Description

This program create a model to predict if the user clicks or not from a dataset of advertising data. The model is already saved you have just to give your data and the trained model will be apply on it. In input the program takes a JSON file. In output it gives a CSV with the first column which contains the predicted values.

Instructions to launch the program

To launch the program follow the instructions:

  • Clone the current git repository.
  • In the terminal, move to the root folder of the cloned project.
  • Do the command sbt assembly to create the JAR file.
  • Execute the command mv target/scala2.12/adprediction-assembly-1.0.jar adprediction.jar
  • Launch with java -jar adPrediction.jar [param] param is run or predict. run is for re train the model and predict is for predict the label of a data file.

Train a new model

To train a new model, first make sure a file called data-students.json exists in the project's directory, and that it contains a label column.

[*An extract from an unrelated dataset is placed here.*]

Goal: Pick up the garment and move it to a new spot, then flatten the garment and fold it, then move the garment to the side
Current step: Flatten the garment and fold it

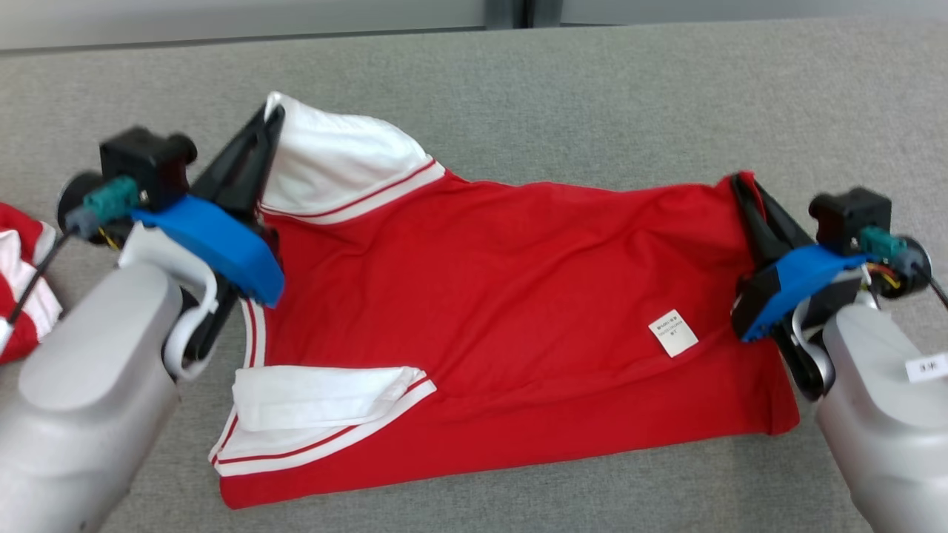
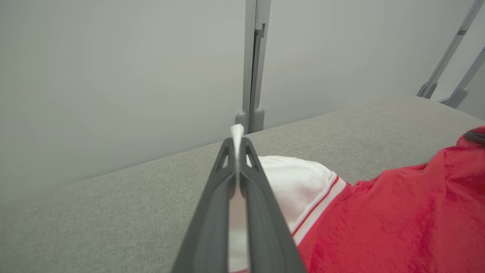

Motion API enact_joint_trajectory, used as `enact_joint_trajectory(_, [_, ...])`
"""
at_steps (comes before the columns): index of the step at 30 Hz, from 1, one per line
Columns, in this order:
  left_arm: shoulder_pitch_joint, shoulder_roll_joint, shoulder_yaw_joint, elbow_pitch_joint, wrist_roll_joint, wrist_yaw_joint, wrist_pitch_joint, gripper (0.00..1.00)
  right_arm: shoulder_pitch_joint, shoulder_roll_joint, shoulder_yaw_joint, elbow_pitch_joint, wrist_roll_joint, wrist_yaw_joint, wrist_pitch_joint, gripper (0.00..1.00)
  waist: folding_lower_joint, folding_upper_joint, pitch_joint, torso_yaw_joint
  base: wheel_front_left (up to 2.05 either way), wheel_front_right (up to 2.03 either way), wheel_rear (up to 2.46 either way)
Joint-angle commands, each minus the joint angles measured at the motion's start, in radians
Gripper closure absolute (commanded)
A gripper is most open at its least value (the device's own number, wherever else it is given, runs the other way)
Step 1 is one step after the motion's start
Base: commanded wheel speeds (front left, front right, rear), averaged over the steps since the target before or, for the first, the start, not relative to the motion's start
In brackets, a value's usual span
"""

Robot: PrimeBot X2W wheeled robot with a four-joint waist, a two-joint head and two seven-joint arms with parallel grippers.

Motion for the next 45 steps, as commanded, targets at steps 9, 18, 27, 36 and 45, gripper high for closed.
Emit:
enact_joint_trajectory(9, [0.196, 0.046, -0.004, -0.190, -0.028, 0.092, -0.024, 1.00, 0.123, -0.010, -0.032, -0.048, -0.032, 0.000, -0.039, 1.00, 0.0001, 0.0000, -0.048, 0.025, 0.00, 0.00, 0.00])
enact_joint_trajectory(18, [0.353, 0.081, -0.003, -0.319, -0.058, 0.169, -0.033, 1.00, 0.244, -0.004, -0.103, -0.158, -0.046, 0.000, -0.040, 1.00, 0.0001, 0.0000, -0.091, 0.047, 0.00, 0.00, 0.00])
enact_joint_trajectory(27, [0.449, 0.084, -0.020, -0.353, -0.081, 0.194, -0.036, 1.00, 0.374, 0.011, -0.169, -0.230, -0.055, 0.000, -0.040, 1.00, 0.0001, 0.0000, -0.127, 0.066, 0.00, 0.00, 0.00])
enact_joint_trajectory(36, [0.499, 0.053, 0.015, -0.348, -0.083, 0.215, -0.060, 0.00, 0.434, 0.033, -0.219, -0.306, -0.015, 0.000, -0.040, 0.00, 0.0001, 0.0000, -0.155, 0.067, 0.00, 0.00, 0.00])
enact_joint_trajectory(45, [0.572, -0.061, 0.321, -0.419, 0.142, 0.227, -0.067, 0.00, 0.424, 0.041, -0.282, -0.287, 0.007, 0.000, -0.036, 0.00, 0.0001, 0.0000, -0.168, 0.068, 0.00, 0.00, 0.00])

Please make sure that if a folder named models exists, you delete it beforehand.

Then, train a new model by calling java -jar adprediction.jar train. It should take a few minutes, and the results are in models/LogisticRegression. The metrics for the trained model are shown during the process.

Predict

The prediction requires a model to be created beforehand; the folder models/LogisticRegression must exist and it must not be empty. If you have an output folder, please delete it before running the prediction. To predict the outcome of input values, run java -jar adprediction.jar predict [filename], where filename is the path to a JSON file. Please note that if your data contains a label attribute, it will be replaced during the process by predicted values.

The results are stored in a folder called output. Inside, you will find some files, namely one CSV containing the results. The CSV's name changes because of Spark implementation of workers, but it should always follow the scheme part-0000-xxxx.csv.

The predicted label is stored in the first column, called label, and the value varies from true to false.